◆ **ASSIGNMENT**:
Copy each line from the data that has the word "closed" in it.

....

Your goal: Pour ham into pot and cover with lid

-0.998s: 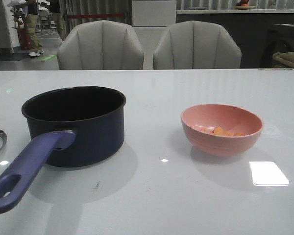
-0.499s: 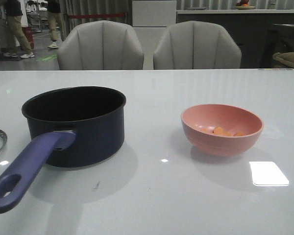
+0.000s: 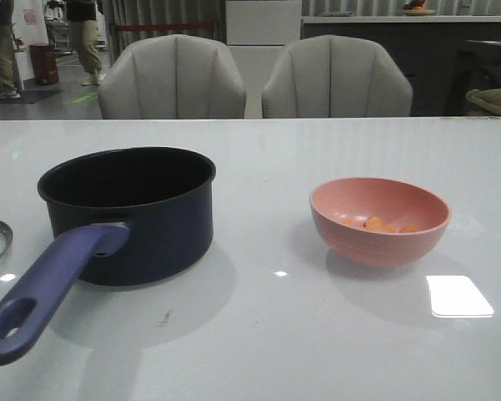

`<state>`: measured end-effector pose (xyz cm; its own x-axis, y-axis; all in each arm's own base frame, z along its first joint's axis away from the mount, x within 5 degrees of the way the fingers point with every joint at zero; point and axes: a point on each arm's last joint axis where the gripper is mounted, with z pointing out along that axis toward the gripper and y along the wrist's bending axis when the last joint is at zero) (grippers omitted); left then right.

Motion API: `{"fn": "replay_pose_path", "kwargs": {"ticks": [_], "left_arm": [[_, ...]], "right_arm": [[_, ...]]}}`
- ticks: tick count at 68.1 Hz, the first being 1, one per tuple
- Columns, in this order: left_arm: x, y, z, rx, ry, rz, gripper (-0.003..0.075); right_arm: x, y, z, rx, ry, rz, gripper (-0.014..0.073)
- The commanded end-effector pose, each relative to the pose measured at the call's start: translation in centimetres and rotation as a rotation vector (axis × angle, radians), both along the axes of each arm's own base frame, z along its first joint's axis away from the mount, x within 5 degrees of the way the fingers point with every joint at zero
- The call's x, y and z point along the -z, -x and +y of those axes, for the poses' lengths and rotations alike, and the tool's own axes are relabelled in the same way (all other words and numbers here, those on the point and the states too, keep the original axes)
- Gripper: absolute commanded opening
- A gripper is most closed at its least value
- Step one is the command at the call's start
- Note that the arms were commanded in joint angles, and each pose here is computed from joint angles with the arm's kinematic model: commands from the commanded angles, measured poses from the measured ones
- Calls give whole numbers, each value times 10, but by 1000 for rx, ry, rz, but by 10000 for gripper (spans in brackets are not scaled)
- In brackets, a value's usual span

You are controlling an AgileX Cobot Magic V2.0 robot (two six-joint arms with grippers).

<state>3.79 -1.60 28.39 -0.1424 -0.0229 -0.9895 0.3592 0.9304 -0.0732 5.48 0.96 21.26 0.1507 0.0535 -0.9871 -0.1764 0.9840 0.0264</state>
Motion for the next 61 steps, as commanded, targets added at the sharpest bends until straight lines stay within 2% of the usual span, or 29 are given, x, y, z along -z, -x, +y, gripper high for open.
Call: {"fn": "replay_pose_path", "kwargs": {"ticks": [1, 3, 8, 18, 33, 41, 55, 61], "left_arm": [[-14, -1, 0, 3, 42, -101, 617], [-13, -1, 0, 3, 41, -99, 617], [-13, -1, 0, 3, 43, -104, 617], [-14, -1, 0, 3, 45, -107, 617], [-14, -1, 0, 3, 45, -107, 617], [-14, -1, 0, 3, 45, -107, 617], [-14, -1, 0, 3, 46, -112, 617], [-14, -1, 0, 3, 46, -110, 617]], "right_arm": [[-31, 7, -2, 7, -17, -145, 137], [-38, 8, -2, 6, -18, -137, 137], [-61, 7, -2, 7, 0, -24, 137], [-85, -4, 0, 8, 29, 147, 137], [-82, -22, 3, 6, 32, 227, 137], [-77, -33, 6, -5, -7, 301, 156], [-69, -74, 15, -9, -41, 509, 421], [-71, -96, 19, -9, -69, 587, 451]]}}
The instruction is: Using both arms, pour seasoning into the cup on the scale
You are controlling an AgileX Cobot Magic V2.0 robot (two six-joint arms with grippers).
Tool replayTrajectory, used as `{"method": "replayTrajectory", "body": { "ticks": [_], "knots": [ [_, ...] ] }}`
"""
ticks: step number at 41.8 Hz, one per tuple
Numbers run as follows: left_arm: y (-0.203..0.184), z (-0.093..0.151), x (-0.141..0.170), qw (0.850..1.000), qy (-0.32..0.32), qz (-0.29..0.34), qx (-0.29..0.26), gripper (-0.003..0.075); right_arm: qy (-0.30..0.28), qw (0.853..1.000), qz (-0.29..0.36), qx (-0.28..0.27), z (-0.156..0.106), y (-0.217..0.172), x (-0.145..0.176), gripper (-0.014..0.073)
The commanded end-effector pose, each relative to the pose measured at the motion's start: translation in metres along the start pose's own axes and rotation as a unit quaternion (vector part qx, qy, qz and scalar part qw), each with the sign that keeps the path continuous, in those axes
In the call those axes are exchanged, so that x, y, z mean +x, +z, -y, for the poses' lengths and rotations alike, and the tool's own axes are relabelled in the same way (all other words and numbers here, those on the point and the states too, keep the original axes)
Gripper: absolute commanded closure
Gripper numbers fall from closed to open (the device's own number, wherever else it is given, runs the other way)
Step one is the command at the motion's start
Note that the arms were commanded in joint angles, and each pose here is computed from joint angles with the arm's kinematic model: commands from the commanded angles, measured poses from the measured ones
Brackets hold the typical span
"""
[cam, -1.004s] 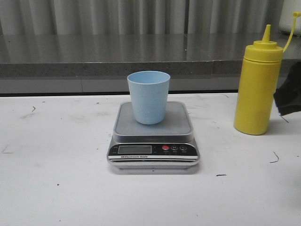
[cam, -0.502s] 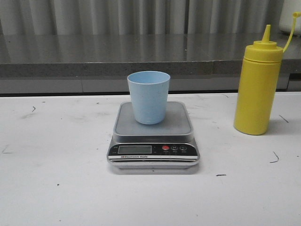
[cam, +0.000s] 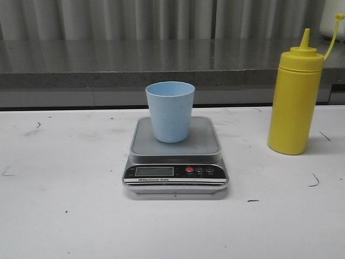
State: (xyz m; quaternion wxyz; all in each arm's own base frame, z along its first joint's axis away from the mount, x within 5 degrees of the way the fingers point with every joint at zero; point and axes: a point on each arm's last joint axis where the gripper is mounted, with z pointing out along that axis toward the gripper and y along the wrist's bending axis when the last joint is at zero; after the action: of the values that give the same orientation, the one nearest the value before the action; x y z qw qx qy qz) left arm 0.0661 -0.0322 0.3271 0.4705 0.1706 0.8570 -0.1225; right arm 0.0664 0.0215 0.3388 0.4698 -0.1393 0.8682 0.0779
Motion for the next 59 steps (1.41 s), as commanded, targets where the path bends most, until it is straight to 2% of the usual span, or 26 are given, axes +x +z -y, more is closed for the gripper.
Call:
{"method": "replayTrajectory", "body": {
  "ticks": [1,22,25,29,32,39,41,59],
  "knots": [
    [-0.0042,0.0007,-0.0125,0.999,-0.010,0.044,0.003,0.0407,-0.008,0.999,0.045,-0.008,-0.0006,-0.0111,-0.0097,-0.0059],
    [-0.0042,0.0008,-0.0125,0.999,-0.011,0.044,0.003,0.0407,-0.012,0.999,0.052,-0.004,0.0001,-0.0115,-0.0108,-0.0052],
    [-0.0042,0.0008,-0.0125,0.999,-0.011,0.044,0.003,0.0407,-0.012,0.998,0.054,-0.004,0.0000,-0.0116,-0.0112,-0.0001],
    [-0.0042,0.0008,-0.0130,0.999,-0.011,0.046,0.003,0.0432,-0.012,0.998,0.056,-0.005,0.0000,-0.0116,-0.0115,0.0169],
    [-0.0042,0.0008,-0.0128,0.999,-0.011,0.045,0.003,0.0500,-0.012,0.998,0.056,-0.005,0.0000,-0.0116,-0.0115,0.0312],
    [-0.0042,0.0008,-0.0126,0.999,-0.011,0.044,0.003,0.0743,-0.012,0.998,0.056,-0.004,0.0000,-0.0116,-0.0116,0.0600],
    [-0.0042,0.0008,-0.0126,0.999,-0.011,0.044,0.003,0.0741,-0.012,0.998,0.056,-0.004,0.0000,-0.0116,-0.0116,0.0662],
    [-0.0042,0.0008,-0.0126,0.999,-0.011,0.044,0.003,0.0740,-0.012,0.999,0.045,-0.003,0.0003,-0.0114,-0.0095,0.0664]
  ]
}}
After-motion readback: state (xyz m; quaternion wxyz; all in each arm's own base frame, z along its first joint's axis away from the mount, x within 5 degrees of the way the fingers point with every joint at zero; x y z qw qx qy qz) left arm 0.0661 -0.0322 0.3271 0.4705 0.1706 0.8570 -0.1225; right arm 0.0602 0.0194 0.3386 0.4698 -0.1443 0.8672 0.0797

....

◆ **PROBLEM SOLUTION**:
- A gripper is most closed at its least value
Gripper numbers fall from closed to open (the device's own number, wherever else it is given, runs the other way)
Motion for the next 59 steps (1.41 s), as commanded, targets where the path bends most, until it is straight to 2% of the usual span, or 26 are given, axes +x +z -y, more is closed for the gripper.

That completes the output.